=== Recorded information ===
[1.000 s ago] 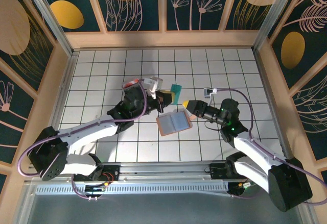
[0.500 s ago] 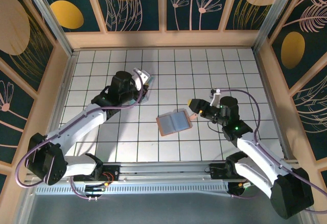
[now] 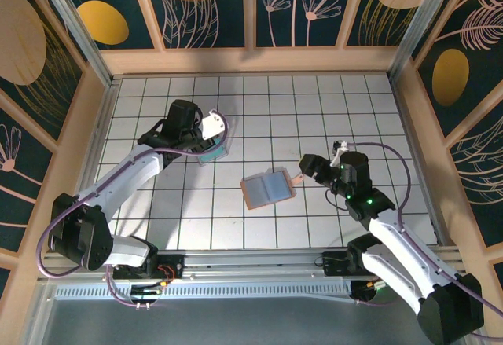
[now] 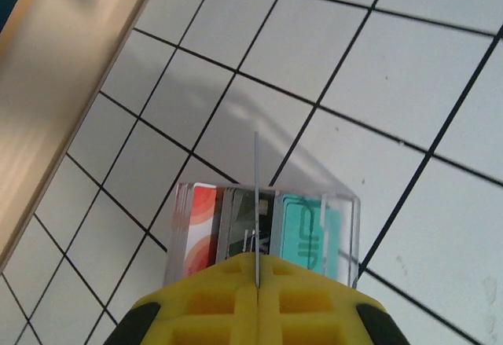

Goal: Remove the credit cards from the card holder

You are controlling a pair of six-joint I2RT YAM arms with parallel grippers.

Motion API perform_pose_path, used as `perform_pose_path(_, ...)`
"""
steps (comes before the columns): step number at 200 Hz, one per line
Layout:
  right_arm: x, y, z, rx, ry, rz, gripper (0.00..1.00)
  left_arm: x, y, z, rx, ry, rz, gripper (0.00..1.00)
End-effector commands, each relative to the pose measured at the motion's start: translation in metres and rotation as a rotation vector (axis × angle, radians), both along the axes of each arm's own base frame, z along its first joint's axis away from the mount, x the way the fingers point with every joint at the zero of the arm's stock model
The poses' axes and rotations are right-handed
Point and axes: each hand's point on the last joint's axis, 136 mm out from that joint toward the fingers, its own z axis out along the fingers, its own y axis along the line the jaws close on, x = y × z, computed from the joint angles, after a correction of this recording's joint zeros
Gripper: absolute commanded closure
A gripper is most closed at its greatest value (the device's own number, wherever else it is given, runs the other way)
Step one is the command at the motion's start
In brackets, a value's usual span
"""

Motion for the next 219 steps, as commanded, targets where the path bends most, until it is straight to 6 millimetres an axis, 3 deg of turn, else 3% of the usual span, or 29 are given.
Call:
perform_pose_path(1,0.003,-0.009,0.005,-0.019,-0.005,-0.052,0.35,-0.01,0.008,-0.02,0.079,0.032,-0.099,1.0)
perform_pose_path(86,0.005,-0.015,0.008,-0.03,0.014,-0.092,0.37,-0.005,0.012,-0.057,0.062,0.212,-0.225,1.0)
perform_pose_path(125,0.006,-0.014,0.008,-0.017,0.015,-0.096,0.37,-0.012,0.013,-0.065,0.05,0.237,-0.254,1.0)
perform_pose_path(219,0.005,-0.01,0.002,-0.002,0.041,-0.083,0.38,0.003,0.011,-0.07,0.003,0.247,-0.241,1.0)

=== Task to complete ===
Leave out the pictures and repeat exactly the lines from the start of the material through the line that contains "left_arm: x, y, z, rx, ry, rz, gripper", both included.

=== Response for this exercise ===
[1.000 s ago] 
[0.500 s ago] 
[now] 
[now] 

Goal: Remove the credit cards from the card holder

You are controlling a pair of six-joint I2RT YAM arms with parallel grippers.

Motion API perform_pose_path, used as `perform_pose_path(_, ...)`
"""
steps (comes before the columns): step number at 200 Hz, one per line
Layout:
  right_arm: x, y, z, rx, ry, rz, gripper (0.00..1.00)
  left_arm: x, y, z, rx, ry, rz, gripper (0.00..1.00)

The answer to this exercise is complete.